WHAT YOU WILL DO ▸ The data must be returned in full and exactly as given.

SUPPLIED INFORMATION ▸
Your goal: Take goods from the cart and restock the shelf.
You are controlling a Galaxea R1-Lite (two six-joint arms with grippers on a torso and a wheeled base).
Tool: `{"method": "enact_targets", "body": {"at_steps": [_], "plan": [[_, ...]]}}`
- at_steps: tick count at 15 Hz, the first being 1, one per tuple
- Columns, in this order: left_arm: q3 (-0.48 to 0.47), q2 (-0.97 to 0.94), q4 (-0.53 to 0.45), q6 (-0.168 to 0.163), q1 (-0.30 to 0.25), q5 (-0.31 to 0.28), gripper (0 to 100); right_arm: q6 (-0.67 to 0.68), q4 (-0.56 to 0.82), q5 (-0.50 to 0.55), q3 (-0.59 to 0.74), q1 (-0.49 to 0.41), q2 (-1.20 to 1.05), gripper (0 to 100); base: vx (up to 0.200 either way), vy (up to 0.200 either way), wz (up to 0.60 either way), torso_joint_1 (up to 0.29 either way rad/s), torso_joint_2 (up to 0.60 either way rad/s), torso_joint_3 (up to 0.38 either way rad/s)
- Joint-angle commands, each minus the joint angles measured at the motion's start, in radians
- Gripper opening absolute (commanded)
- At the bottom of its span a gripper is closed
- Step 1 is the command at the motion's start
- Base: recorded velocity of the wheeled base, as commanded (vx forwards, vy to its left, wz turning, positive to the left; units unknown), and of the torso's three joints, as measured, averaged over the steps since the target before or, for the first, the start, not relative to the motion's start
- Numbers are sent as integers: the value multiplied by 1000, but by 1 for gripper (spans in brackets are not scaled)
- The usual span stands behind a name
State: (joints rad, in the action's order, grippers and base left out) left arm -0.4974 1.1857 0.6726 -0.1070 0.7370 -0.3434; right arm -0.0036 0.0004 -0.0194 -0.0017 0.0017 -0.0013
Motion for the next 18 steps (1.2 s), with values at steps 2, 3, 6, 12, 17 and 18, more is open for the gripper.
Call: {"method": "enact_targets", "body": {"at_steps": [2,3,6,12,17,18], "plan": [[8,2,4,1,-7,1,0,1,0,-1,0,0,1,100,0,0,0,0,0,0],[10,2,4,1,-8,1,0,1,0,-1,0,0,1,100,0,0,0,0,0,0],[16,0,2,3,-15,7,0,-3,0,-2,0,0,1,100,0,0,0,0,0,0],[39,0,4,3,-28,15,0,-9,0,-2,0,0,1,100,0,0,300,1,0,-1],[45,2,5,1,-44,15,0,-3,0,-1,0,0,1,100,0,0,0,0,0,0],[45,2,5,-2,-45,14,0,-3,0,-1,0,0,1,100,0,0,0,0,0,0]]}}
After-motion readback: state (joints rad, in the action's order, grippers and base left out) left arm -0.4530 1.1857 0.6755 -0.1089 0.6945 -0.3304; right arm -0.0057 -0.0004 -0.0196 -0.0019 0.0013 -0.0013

OUTPUT FOR THIS TASK ▸
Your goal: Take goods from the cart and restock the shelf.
You are controlling a Galaxea R1-Lite (two six-joint arms with grippers on a torso and a wheeled base).
Tool: `{"method": "enact_targets", "body": {"at_steps": [_], "plan": [[_, ...]]}}`
- at_steps: tick count at 15 Hz, the first being 1, one per tuple
- Columns, in this order: left_arm: q3 (-0.48 to 0.47), q2 (-0.97 to 0.94), q4 (-0.53 to 0.45), q6 (-0.168 to 0.163), q1 (-0.30 to 0.25), q5 (-0.31 to 0.28), gripper (0 to 100); right_arm: q6 (-0.67 to 0.68), q4 (-0.56 to 0.82), q5 (-0.50 to 0.55), q3 (-0.59 to 0.74), q1 (-0.49 to 0.41), q2 (-1.20 to 1.05), gripper (0 to 100); base: vx (up to 0.200 either way), vy (up to 0.200 either way), wz (up to 0.60 either way), torso_joint_1 (up to 0.29 either way rad/s), torso_joint_2 (up to 0.60 either way rad/s), torso_joint_3 (up to 0.38 either way rad/s)
- Joint-angle commands, each minus the joint angles measured at the motion's start, in radians
- Gripper opening absolute (commanded)
- At the bottom of its span a gripper is closed
- Step 1 is the command at the motion's start
- Base: recorded velocity of the wheeled base, as commanded (vx forwards, vy to its left, wz turning, positive to the left; units unknown), and of the torso's three joints, as measured, averaged over the steps since the target before or, for the first, the start, not relative to the motion's start
- Numbers are sent as integers: the value multiplied by 1000, but by 1 for gripper (spans in brackets are not scaled)
- The usual span stands behind a name
State: (joints rad, in the action's order, grippers and base left out) left arm -0.4974 1.1857 0.6726 -0.1070 0.7370 -0.3434; right arm -0.0036 0.0004 -0.0194 -0.0017 0.0017 -0.0013
Motion for the next 18 steps (1.2 s), with values at steps 2, 3, 6, 12, 17 and 18, more is open for the gripper.
Call: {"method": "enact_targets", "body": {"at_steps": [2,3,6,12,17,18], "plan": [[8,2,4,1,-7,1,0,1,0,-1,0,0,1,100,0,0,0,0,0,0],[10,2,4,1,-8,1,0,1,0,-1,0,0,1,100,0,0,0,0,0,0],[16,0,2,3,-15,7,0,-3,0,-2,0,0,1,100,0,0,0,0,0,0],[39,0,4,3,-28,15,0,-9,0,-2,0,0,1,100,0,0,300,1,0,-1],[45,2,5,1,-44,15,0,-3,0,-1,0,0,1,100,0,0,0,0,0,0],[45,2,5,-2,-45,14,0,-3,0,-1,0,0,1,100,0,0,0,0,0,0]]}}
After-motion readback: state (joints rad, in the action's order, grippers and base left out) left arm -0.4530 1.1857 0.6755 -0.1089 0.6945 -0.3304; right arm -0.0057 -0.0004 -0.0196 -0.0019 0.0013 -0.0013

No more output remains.